Under this line are the records; repeat exactly the lines starting at the one containing "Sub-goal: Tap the" and ending at the one containing "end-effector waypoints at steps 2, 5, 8", omitting pictures.

(Stored data Opens)

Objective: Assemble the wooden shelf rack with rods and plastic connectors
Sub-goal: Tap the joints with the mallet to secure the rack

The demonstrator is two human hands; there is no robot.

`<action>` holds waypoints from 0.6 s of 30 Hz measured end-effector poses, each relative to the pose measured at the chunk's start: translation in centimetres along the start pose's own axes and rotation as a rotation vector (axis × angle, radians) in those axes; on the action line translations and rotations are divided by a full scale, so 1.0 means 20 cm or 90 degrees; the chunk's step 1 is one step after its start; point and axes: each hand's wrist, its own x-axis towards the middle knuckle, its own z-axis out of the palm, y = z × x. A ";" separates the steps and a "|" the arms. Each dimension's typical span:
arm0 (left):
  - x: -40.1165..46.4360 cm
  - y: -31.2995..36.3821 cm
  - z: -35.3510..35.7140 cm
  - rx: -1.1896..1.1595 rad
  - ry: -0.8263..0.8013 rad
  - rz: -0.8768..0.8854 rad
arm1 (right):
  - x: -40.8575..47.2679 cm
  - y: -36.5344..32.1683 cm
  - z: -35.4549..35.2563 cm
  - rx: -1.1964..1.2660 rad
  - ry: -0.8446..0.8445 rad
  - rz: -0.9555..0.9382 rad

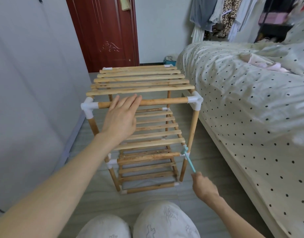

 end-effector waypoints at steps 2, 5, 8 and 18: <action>-0.02 -0.09 -0.03 0.021 -0.004 0.010 | 0.02 0.01 0.01 0.091 0.099 -0.031; -0.07 -0.23 -0.06 0.037 -0.004 -0.049 | 0.06 -0.02 -0.02 0.129 0.175 -0.084; -0.14 -0.35 -0.07 -0.006 0.013 -0.106 | 0.10 -0.06 -0.02 0.002 -0.057 0.001; -0.12 -0.38 -0.08 -0.101 0.097 -0.123 | 0.06 -0.38 0.00 0.120 -0.110 -0.238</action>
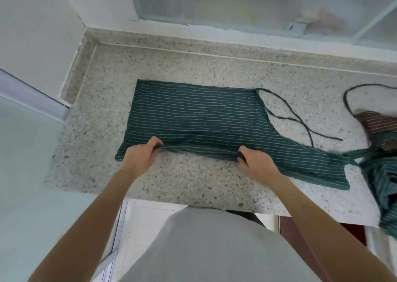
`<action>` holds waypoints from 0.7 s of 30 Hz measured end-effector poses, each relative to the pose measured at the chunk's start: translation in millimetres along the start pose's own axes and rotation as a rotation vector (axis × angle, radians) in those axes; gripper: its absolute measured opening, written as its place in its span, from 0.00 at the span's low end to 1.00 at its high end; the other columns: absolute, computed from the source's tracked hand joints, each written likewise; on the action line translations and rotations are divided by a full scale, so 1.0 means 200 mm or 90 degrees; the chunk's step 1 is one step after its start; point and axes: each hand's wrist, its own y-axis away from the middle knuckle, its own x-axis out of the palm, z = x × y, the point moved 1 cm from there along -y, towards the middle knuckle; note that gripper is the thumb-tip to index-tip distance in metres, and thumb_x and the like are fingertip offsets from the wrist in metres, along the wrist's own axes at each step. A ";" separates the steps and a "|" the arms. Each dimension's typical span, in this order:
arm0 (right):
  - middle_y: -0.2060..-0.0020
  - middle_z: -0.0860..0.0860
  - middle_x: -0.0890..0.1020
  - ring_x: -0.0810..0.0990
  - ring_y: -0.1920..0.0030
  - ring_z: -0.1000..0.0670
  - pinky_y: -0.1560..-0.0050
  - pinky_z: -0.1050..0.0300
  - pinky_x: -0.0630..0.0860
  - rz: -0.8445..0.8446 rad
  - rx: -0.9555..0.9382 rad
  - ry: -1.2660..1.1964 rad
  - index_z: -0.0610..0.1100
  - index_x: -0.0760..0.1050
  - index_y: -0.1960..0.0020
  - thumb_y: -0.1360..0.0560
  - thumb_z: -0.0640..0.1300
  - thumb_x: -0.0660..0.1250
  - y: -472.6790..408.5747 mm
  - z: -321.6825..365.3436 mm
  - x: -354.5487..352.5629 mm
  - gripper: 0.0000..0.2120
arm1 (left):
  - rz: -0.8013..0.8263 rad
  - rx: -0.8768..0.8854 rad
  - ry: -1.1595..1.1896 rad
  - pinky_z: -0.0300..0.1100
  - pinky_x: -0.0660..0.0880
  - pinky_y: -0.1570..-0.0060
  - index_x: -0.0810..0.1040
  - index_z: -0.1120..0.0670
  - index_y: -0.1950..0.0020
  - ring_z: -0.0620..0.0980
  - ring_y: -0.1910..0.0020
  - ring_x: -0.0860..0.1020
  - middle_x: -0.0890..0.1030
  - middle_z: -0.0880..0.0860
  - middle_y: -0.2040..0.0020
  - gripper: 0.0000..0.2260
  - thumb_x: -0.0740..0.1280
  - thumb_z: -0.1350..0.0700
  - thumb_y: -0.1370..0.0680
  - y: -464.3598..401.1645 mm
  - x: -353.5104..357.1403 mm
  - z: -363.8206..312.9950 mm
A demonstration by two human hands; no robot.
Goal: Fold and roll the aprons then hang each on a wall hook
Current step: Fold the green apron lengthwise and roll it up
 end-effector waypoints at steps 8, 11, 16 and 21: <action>0.59 0.48 0.78 0.77 0.60 0.46 0.63 0.53 0.72 -0.059 0.026 0.010 0.44 0.71 0.44 0.20 0.53 0.58 -0.39 -0.15 -0.44 0.13 | -0.071 0.049 -0.057 0.40 0.67 0.73 0.74 0.51 0.46 0.52 0.69 0.76 0.78 0.49 0.65 0.08 0.58 0.51 0.19 -0.48 -0.33 0.01; 0.42 0.44 0.76 0.74 0.42 0.43 0.43 0.50 0.71 -0.073 0.033 0.025 0.40 0.72 0.39 0.20 0.50 0.58 -0.60 -0.21 -0.51 0.16 | -0.069 0.054 -0.071 0.43 0.72 0.68 0.75 0.52 0.44 0.52 0.57 0.78 0.80 0.51 0.52 0.10 0.57 0.51 0.19 -0.71 -0.36 0.02; 0.40 0.45 0.74 0.75 0.45 0.44 0.48 0.53 0.71 0.052 0.091 -0.003 0.41 0.67 0.34 0.18 0.50 0.53 -0.87 -0.28 -0.50 0.18 | 0.032 -0.004 -0.104 0.47 0.75 0.59 0.74 0.54 0.42 0.54 0.54 0.78 0.80 0.54 0.50 0.12 0.54 0.52 0.18 -0.99 -0.27 0.09; 0.46 0.47 0.77 0.78 0.52 0.44 0.59 0.52 0.75 0.014 0.142 0.105 0.44 0.69 0.38 0.19 0.54 0.54 -0.96 -0.28 -0.47 0.17 | -0.024 0.016 -0.087 0.47 0.76 0.55 0.78 0.52 0.41 0.56 0.54 0.80 0.83 0.55 0.50 0.12 0.58 0.53 0.19 -1.07 -0.20 0.17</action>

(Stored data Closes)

Solution below ▸
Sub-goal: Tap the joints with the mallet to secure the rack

The demonstrator is two human hands; there is no robot.

`<action>` holds waypoints from 0.6 s of 30 Hz measured end-effector poses, each relative to the pose measured at the chunk's start: translation in centimetres along the start pose's own axes and rotation as a rotation vector (axis × angle, radians) in those axes; on the action line translations and rotations are divided by a full scale, so 1.0 means 20 cm or 90 degrees; the chunk's step 1 is one step after its start; point and axes: each hand's wrist, its own x-axis towards the middle knuckle, its own z-axis out of the palm, y = z × x. A ";" separates the steps and a "|" the arms. Each dimension's typical span:
arm0 (left):
  - x: -40.1165..46.4360 cm
  - y: -31.2995..36.3821 cm
  - z: -35.3510..35.7140 cm
  - rx: -1.1896..1.1595 rad
  - ry: -0.8263..0.8013 rad
  - rz: -0.8768..0.8854 rad
arm1 (right):
  - x: -40.8575..47.2679 cm
  - y: -36.5344..32.1683 cm
  - z: -35.4549..35.2563 cm
  - rx: -1.1964..1.2660 rad
  - ry: -0.8446..0.8445 rad
  - rz: -0.9555..0.9382 rad


 end-effector waypoints at steps 2, 5, 8 and 18: <action>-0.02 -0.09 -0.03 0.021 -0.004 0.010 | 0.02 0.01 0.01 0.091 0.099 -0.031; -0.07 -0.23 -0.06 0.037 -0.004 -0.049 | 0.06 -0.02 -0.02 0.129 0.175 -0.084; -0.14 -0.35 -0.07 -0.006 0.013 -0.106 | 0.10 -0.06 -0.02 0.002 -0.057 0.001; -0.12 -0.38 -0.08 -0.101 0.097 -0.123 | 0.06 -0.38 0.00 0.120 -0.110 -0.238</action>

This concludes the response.